▸ TASK STATEMENT
Lines with the string "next" are to be identified in the listing and copied.

DATA UNDER STUDY START

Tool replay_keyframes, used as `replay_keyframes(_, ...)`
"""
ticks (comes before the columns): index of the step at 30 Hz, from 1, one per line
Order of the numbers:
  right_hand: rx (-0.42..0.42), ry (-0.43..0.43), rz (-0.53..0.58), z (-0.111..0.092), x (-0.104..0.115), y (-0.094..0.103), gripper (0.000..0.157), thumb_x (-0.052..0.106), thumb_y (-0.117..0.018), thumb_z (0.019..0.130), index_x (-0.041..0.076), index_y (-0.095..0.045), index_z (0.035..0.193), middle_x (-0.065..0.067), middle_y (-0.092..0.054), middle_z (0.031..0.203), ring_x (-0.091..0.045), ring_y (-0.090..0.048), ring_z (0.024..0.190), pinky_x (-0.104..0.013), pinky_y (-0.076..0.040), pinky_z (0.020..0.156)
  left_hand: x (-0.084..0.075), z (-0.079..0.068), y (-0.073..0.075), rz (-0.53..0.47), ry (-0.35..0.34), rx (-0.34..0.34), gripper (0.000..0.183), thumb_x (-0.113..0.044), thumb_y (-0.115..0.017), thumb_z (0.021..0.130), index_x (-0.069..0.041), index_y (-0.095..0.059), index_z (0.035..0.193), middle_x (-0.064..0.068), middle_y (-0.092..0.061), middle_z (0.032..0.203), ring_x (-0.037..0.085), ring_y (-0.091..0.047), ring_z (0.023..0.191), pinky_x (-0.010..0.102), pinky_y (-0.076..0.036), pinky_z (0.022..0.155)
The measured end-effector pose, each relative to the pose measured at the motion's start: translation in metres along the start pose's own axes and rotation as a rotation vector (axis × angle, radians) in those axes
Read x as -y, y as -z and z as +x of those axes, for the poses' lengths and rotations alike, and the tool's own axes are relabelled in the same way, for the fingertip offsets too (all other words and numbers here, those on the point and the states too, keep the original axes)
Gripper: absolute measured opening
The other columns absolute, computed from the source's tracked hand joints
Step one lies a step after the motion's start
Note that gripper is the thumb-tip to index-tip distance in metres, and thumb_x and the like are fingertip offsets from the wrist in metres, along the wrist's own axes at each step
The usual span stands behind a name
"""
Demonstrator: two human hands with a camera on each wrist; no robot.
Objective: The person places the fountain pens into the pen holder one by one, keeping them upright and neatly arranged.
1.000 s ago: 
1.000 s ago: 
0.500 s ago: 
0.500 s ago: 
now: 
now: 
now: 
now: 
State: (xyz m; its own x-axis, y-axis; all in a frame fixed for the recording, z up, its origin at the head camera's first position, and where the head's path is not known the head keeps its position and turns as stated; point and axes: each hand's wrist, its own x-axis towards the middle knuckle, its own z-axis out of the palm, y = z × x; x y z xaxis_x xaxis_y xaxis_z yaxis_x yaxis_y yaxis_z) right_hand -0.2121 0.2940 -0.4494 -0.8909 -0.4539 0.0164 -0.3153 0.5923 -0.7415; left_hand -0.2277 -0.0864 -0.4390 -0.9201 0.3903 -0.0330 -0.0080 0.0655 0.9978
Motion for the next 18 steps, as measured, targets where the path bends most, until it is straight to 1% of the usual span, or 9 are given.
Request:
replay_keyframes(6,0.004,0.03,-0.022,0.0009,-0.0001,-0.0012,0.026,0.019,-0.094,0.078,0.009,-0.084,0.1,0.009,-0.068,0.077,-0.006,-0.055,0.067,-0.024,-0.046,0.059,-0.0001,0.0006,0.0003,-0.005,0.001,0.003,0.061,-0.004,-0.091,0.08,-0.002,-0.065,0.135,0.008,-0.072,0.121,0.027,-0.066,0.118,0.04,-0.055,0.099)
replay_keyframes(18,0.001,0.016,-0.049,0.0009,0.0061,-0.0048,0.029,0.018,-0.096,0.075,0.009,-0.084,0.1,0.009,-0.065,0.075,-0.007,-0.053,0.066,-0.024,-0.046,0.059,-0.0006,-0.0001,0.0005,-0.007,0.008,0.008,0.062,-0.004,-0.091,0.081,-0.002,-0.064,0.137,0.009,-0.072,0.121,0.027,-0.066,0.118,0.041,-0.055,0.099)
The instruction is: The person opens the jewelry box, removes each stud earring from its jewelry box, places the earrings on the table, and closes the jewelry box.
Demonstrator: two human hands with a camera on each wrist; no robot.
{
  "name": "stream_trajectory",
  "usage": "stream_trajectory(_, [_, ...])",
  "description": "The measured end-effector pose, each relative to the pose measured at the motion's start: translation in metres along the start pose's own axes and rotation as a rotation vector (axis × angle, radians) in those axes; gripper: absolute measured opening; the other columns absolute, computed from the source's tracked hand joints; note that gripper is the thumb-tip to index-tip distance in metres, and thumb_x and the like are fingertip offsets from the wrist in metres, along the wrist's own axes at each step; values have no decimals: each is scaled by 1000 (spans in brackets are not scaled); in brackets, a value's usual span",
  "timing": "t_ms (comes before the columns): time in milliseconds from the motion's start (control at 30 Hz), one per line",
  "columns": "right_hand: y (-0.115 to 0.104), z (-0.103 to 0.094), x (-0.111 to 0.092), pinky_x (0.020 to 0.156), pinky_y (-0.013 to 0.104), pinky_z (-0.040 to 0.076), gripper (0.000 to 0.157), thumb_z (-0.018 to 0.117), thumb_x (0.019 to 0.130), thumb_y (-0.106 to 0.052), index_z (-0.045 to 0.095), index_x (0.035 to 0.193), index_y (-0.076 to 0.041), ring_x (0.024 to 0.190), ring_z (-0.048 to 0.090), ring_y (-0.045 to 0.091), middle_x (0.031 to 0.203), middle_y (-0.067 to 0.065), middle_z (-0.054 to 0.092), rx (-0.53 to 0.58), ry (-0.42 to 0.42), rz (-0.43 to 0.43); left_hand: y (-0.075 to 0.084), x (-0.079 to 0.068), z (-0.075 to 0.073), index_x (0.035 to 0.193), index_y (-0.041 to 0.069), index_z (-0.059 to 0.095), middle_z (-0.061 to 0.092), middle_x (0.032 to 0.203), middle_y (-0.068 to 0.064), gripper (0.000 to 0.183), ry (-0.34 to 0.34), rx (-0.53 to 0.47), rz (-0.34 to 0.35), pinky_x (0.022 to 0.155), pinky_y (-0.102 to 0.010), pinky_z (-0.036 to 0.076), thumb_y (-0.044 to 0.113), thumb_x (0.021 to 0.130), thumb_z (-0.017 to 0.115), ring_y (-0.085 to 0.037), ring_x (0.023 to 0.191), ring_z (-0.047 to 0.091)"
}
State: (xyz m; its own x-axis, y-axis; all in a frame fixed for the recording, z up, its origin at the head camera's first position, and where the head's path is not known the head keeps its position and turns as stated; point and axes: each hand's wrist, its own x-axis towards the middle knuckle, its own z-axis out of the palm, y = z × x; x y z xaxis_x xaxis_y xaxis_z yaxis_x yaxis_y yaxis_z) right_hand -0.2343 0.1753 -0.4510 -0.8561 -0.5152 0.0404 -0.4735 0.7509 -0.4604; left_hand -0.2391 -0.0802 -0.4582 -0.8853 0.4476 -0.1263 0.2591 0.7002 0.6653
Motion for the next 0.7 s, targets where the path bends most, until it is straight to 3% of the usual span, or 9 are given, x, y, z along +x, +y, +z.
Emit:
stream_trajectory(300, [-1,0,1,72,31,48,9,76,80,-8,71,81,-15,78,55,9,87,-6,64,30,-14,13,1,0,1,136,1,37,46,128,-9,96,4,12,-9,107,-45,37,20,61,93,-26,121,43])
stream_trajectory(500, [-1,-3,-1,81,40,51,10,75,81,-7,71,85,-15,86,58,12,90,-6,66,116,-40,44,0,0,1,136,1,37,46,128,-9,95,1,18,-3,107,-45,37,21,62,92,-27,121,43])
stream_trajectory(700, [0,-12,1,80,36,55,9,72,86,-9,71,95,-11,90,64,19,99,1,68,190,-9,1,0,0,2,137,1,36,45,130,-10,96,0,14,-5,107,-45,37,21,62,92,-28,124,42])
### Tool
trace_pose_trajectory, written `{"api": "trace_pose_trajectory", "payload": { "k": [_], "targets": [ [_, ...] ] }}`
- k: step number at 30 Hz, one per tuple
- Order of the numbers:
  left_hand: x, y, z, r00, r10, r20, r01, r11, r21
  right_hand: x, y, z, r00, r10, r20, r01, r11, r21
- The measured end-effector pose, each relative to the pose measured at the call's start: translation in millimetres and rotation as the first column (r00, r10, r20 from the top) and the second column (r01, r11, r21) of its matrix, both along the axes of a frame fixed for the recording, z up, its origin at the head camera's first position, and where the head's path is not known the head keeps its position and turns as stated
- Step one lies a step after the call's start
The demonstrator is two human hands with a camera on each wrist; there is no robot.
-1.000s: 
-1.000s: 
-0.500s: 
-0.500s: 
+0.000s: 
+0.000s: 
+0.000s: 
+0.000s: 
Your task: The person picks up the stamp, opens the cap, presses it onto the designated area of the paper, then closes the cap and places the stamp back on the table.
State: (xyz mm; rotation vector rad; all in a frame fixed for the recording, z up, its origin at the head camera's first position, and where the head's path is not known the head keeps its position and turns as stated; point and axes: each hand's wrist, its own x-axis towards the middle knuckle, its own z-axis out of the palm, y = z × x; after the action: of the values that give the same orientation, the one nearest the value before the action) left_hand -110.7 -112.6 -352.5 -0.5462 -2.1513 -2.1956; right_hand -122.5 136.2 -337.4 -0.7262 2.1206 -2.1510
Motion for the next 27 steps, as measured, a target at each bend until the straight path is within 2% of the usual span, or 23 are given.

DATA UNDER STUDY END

▸ EXERCISE SOLUTION
Motion for the next 18 steps, as measured, targets where the path bends most, until it is straight to 1% of the usual span, or 9 are given.
Motion for the next 0.7 s, targets where the path bends most, until it is straight to 3% of the usual span, or 9 are given, x, y, z along +x, +y, +z.
Motion for the next 27 steps, as measured, a target at each bend until the straight path is within 2% of the usual span, or 23 are given.

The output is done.